Anyone know how this compares to the FST/DFA stuff in Lucene 4.x?


To me, it seems to be the same as the Norvig algorithm, except that only deletes are considered. Which allows them to pre-calculate misspellings with modest storage cost.

Am I mistaken?



Note; this article is from June 2012.


hmmm... 1000x? how does it scale though?


The explanation is actually very simple, you should just read it! But basically they just generate variants of the word by deletions, not also insertions or substitutions. So increasing the "edit distance" multiplies the search space by n (the length of the word) instead of by n + an + a(n+1) (where a is the number of elements in the alphabet). Then there's cost in storing a larger dictionary of words, but lookup being logarithmic or better means that this should be fine. So yes, it scales better (at a memory cost).


The best way to know is to look at the code itself. https://github.com/wolfgarbe/symspell/blob/master/symspell.c...


It's easy to say "1000x" when they don't mention the reference :)

Actually even reading the article I'm not completely certain where that 1000x comes from, I suppose it's when compared to the naive approach.


I think it's compared to Peter Norvig's approach:

> This is three orders of magnitude less expensive (36 terms for n=9 and d=2)

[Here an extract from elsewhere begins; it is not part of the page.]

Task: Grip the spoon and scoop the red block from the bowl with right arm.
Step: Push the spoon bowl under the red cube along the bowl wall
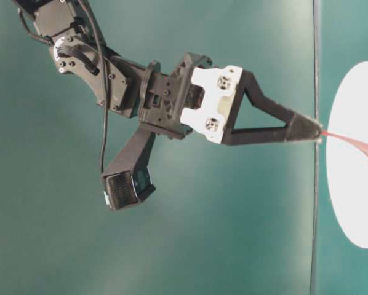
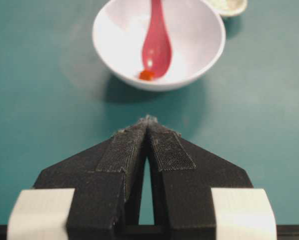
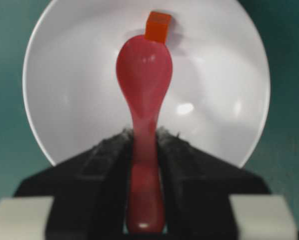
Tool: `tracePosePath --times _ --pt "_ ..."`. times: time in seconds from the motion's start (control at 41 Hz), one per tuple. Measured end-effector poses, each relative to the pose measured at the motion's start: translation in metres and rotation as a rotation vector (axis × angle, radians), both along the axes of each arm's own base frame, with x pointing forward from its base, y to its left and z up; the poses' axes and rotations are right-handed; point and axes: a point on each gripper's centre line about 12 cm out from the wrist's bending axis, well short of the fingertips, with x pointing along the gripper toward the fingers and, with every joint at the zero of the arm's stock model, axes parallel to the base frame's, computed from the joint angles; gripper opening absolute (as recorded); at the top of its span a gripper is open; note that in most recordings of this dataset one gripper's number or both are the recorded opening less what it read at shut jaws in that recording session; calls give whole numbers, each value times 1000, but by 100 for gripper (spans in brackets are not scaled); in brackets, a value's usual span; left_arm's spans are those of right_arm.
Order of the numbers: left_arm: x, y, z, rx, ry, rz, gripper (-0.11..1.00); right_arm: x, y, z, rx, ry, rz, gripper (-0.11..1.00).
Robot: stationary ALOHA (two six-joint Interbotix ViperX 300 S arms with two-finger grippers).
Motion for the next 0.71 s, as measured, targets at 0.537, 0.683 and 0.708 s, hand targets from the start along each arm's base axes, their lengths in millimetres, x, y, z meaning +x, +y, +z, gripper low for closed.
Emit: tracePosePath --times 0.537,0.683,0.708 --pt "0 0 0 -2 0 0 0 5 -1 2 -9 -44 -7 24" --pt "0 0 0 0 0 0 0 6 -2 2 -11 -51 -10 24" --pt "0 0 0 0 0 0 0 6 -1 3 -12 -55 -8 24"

Three orders of magnitude is 1000. Peter Norvig's approach was described above with:

> still expensive at search time (114,324 terms for n=9, a=36, d=2)

So 114,324 / 36 = 3,175, so "three orders of magnitude", and I suppose he went conservative by saying "1000x" rather than "3000x".


1000x is still O(1000N) == N. So technically not significantly faster.


Except that 'spelling' is a bounded problem. There aren't going to be more words in the dictionary, at least not orders more, any time soon. 'Scaling as the word list grows' is meaningless. So the only definition of 'faster' that matters is the one they used.


That's a rather "English only" view on the topic. Spelling is not a bounded problem in every language.

Some power languages (Dutch, German) have an infinite number of words, as you can take 2 nouns (fe a and b) and concatenate them to form a new one (ab means something else than ba). Some languages also have inflection....


That all depends on what you consider a significant speed up. For small values of N constant factors will usually dominate. In this case, they mention that lookup time is independent of dictionary size, so the "N" in question is actually a combination of the word size and the edit distance, both relatively small quantities.